Net liquidity in the Automotive Division rose to £19.08 (13.7) billion.
This underscores the Group’s sound liquidity policy and gives it the necessary financial stability and flexibility to master the challenges facing it and to grow profitably, it said.
Müller said that the business was “in a good starting position” for its “epochal transformation” with “many strengths to throw into the mix,” reaffirming the goal of playing a key role in e-mobility, with the Volkswagen Group planning to launch over 20 additional models by 2020.
He added: “Our goal is to make the Volkswagen Group more efficient and faster, more entrepreneurial and courageous, more sustainable and technologically more progressive. That is without question an enormous task, but we are making good progress.”
Reporting on the profitability of its individual car brands, the Volkswagen Group said that Volkswagen had generated sales revenue of £82.7 (77.71) billion in 2015, an increase of 6.5% year-on-year.
But operating profit before special items fell to EUR 1.64 (1.95) billion.

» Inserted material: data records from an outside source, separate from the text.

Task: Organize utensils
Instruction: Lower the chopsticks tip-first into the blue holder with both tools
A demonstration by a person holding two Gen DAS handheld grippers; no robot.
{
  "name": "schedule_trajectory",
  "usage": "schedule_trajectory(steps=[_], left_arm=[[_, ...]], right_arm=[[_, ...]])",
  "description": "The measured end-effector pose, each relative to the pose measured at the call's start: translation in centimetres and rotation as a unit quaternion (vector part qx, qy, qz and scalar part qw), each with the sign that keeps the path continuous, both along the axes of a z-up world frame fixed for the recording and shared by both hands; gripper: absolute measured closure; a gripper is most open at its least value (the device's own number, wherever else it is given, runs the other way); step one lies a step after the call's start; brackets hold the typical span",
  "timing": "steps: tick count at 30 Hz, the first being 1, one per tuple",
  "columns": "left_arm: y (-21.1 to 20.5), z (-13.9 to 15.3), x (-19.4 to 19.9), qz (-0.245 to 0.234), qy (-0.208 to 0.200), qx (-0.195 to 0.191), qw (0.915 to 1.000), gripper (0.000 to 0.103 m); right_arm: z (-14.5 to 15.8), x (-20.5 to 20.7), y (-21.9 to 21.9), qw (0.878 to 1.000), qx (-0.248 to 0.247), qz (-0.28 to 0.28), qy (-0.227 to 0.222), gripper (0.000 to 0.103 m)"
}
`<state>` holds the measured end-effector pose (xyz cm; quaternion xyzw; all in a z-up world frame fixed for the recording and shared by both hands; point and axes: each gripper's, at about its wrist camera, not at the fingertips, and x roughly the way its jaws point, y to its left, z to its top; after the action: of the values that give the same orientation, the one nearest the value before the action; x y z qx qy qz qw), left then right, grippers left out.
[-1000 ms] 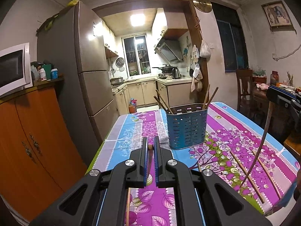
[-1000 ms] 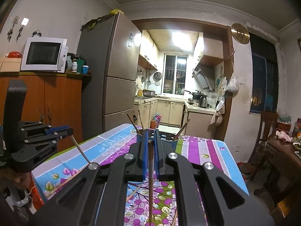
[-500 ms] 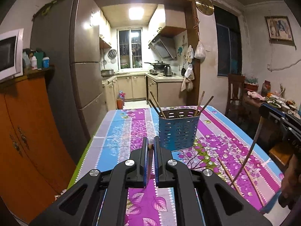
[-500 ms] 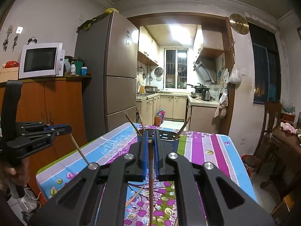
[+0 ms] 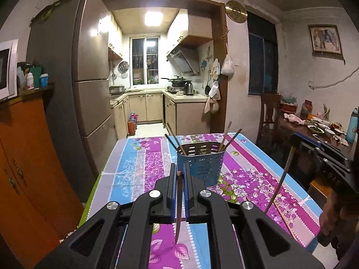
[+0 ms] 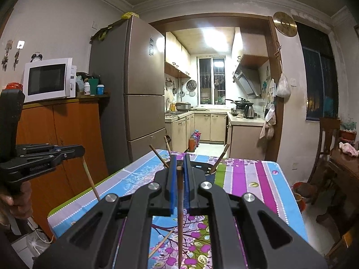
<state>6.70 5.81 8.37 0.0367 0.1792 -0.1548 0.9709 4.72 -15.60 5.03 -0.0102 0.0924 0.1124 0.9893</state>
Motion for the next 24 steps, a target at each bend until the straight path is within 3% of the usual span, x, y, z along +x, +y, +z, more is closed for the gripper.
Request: schedule_trajectory(steps=[11,24], left_arm=[[-2.9,1.3,1.6,-0.046,-0.011,-0.005,0.9989,0.096],[-8.0,11.2,9.4,-0.051,-0.137,-0.035,0.9886,0.096]], right_arm=[[0.9,1.8,0.0,1.000,0.008,0.009,0.004,0.098],[9.7,9.7,-1.6,0.995,0.048,-0.020,-0.090,0.098]])
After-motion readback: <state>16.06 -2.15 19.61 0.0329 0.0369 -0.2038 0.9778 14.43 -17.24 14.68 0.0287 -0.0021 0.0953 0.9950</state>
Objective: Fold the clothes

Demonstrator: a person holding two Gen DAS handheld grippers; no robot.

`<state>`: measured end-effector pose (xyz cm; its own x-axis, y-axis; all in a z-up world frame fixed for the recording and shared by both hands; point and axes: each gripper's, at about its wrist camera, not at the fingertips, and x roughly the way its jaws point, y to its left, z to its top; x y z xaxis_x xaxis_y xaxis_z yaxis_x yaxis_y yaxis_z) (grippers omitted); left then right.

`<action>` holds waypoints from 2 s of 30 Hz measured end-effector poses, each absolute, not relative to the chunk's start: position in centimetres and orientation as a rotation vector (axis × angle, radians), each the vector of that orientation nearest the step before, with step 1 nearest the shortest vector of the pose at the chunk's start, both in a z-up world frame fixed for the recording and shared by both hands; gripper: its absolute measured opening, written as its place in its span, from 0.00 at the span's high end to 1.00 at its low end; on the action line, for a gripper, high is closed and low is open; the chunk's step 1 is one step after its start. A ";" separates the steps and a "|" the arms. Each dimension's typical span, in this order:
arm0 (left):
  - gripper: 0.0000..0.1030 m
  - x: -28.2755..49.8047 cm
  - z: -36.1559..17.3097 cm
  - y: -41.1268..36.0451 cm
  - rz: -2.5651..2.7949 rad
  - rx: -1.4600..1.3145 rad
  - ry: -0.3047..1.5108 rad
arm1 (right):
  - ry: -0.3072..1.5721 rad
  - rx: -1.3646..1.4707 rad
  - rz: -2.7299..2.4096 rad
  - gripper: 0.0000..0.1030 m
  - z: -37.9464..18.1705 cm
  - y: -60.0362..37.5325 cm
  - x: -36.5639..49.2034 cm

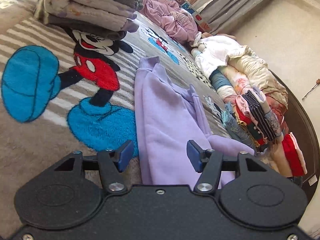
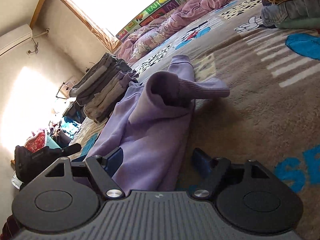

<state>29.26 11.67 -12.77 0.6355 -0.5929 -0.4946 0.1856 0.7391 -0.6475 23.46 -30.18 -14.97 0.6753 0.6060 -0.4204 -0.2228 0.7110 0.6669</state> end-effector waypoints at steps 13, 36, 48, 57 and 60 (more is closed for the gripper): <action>0.83 33.6 -13.5 9.6 -0.551 -0.517 0.752 | 0.760 0.651 0.578 0.57 -16.1 -30.6 32.8; 0.71 31.0 -12.0 17.0 -0.336 -0.561 0.666 | 0.734 0.509 0.534 0.42 -13.8 -26.8 28.2; 0.99 29.4 -8.5 16.1 -0.327 -0.429 0.494 | 0.711 0.656 0.506 0.38 -14.6 -29.7 23.4; 0.99 24.0 -6.1 22.0 -0.238 -0.509 0.373 | 0.694 0.747 0.442 0.37 -14.7 -31.5 17.9; 0.99 21.4 -6.0 24.3 -0.175 -0.524 0.349 | 0.693 0.808 0.421 0.37 -15.5 -31.8 16.5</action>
<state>21.35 24.33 -6.02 0.9265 -0.2513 -0.2800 0.0751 0.8528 -0.5168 16.51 -31.84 -15.54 0.7053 0.5858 -0.3992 -0.0844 0.6285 0.7733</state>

At £45.48 (41.89) billion, Audi’s sales revenue exceeded the prior-year figure by 8.6%, due mainly to the positive unit sales growth.
Amounting to £3.97 (4.05) billion, the operating profit before special items was just behind that of the previous year.
The brand generated an operating return on sales of 8.8 (9.6) percent. The diesel issue led to special items of £232 million, however.
ŠKODA’s sales revenue in 2015 was up 6.2% year-on-year at £9.73 (9.19) billion.
Volume and mix effects as well as lower material costs and positive exchange rate effects were said to have lifted the operating profit to £712.50 (636.19) million. The operating return on sales increased to 7.3% (7.0).
In 2015, SEAT generated sales revenue of £6.7 (7.7) billion.
The operating result showed a marked improvement, rising to –£7.79 (–98.89) million. This was primarily due to the higher sales volume, positive exchange rate effects and cost optimization.
In fiscal year 2015, Bentley generated sales revenue of £1.48 billion, up 10.9% on 2014.
Operating profit nevertheless decreased by 34.9% to £85.66 million.
Positive exchange rate effects and cost reductions were unable to compensate for the impact of lower volumes and increased upfront expenditures for new products were blamed for the dip which resulted in an operating return on sales of 5.7% (9.7).
The Porsche, meanwhile, was celebrated as a Volkswagen Group success story in 2015.
At £16.74 (13.39) billion, sales revenue exceeded the prior-year figure by 25.2%.
Operating profit also improved by 25.2 percent to £2.65 billion.
Stringent income and cost management were said to have helped counteract the negative effects from the changes in the mix, increased structural costs and higher development costs for future projects and technologies, and kept the operating return on sales stable year-on-year at 15.8%.
Frost & Sullivan program manager Shwetha Surender:
“While the emission scandal has taken a toll on the Volkswagen group, the 2015 earnings report indicates that the company is in a fairly strong position despite the financial hit it has taken.
“Although unit sales declined by around 2%, revenue saw a 5% increase, growing to €213.3 billion.
The outlook for the rest of 2016 is quite positive, supported to a large extent by strong sales in China, Volkswagen’s biggest market, and Western Europe.
“In the short to mid-term, Volkswagen’s revamped strategy has put the company on a path to recovery.
“It is working towards rebranding itself as a sustainability provider by increasing the focus on the electrification of its portfolio.
“Modularity continues to form the cornerstone of their operations with the MEB (Modular Electro Toolkit) platform underpinning this shift.
“This will allow the company to be more responsive to market demands.
“The first batch of MEB cars are expected to be launched by the end of the decade. Additionally, Volkswagen is working towards expanding their SUV portfolio; every segment is likely to have an SUV derivative which will help drive sales, particularly in Europe and emerging markets.
“In line with other key OEMs, Volkswagen is also making the move into mobility services and will look to monetise this shift through digitisation and connectivity.
“It has increased its diesel gate provision to €16.9bn.
“In the event, that greater outflow is required to deal with the affected diesel engines, repurchases and legal risks, the hard measures initiated have improved their financial liquidity will serve it in good stead.”